News24 reported that Cornelius had told his wife, Angelique, in September 2013 he was going to Durban to visit family and to look for a job.

Two weeks later, in October, “I got a call to say he had been arrested in Malaysia,” she reportedly told News24.

She was quoted as saying that her husband later told her he’d met a Nigerian man in Durban, who went by the name Tony, who paid for him to fly to Singapore.

There he was asked to transport a laptop bag to Malaysia. Drugs were found in the bag by Malaysia airport customs officers.

Customs Today Report reported that Malaysian Judicial Commissioner, Datuk Nordin Hassan, had ruled the prosecution had succeeded in proving the case beyond reasonable doubt.

He said the accused should have had the awareness to check the laptop bag that was passed to him by Tony.

Customs Today Report said that during mitigation, his lawyer Hussaini Abdul Rashid, argued the accused had a wife and a 5-year-old daughter in Benoni, and pleaded for leniency.

The accused reportedly appeared calm when Datuk Nordin issued his decision.

Patricia Gerber, the director of Locked Up, an organisation that assists the families of South African drug mules, told the Daily News that she had last been in contact with Angelique on Thursday.

“She’s shut down her Facebook page and isn’t answering her phone now. She was very upset by the comments left under the News24 story. People can be very insensitive,” she said.

The Daily News tried to contact Angelique this morning with no success.

Gerber said that news of the execution by hanging had been reported in Malaysian newspapers, confirming the family’s worst fears.

“The worst part is that the department has no information and offers no real help to these families. Another South African, Janice Linden, was executed in that country in 2011. It should not be allowed to happen again.”

Amnesty International said in its global report on death sentences and executions compiled in 2013 that in that year Malaysia had handed down 76 death sentences and carried out two executions.

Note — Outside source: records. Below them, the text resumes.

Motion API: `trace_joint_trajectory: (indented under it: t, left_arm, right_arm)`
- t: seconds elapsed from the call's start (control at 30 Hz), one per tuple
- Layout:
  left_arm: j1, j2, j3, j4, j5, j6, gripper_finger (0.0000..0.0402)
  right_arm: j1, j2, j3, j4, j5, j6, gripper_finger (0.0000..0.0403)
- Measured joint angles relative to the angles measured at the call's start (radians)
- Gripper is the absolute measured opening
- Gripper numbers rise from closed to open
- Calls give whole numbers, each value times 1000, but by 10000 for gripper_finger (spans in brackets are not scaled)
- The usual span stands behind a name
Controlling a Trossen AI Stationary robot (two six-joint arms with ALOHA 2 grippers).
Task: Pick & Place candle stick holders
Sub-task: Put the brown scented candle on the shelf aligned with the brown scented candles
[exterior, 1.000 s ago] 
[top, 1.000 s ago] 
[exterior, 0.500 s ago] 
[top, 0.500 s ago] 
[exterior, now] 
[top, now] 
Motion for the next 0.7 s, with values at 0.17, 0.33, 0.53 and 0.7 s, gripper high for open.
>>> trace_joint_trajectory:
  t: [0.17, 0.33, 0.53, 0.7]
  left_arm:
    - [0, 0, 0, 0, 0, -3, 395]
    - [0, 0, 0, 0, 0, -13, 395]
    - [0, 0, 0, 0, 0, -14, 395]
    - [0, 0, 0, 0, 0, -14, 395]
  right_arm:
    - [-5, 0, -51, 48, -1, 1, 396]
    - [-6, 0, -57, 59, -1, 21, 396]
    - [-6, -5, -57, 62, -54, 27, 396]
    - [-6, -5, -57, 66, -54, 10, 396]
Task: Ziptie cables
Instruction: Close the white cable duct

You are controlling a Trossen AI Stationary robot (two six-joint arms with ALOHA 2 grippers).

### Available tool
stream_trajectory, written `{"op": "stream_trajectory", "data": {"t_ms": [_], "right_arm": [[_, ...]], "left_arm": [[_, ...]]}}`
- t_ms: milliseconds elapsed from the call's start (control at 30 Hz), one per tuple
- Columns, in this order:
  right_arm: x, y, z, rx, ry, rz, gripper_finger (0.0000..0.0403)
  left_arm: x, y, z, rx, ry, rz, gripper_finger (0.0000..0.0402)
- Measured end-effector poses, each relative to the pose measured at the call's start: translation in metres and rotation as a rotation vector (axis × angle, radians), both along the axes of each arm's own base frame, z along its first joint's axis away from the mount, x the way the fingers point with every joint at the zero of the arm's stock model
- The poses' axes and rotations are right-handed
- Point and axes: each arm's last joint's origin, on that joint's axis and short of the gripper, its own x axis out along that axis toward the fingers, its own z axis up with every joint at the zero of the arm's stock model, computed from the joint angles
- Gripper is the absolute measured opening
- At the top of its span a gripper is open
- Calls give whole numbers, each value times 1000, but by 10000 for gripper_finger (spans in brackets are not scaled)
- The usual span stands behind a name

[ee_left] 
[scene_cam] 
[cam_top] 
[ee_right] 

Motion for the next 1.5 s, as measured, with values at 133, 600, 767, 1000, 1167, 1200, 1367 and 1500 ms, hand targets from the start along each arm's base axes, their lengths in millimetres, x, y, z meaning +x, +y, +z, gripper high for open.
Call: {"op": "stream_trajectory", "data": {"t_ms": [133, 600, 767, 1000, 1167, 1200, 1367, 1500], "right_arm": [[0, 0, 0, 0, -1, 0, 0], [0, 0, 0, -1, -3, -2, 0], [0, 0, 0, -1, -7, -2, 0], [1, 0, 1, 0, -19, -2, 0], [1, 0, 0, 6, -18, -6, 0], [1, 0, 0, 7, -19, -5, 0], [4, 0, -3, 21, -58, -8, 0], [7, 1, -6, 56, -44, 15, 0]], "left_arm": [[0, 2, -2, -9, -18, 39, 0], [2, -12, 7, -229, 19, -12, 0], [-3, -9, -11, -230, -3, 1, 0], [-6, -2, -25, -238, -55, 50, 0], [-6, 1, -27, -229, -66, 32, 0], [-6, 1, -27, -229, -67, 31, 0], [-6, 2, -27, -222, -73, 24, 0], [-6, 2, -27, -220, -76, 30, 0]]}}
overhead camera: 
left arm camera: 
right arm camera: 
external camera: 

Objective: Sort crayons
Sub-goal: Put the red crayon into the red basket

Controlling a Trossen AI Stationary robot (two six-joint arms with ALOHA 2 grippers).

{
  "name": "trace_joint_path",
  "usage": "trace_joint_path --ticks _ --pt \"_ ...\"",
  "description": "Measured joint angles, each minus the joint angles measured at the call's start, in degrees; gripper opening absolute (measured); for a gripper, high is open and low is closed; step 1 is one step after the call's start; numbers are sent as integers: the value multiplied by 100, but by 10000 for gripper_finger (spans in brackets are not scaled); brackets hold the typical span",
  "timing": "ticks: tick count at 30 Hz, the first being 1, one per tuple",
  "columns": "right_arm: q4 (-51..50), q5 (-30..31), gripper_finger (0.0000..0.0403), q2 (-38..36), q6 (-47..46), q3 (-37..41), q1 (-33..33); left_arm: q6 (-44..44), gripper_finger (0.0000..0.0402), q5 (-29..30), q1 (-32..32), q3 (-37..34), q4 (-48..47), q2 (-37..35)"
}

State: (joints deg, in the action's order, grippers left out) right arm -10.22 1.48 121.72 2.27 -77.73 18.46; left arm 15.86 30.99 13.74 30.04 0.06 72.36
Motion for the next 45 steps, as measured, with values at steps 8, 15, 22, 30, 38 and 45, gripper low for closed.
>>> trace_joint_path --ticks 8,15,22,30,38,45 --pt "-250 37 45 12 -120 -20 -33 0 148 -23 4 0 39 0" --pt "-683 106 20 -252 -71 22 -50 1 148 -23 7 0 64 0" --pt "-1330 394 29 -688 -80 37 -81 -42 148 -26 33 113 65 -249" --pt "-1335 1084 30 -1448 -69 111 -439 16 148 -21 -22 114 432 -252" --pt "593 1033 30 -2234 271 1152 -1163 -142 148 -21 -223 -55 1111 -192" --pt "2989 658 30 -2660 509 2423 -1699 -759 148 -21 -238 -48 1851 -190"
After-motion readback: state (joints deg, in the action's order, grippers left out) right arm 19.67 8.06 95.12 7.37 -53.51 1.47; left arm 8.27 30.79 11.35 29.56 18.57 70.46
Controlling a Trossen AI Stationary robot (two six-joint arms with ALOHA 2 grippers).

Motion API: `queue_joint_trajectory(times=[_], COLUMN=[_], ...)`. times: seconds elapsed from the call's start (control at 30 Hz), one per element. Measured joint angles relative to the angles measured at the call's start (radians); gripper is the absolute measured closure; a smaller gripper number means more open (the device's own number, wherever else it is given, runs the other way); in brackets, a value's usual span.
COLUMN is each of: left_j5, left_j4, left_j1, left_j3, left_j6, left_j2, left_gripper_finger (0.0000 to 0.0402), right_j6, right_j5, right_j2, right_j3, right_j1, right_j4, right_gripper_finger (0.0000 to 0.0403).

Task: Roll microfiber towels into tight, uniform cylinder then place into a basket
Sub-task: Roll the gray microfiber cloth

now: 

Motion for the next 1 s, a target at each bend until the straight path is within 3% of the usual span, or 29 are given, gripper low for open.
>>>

One was executed for murder, the other for drug trafficking.

At least 76 new death sentences were known to have been imposed there, 47 for drug-related offences.

Of those sentenced to death in Malaysia, 37 were foreign nationals, 10 of them women. There were an estimated 992 people on death row as of end 2013. Four death sentences were commuted.

But, because of a lack of reporting, Amnesty International could not confirm reliable figures for Malaysia.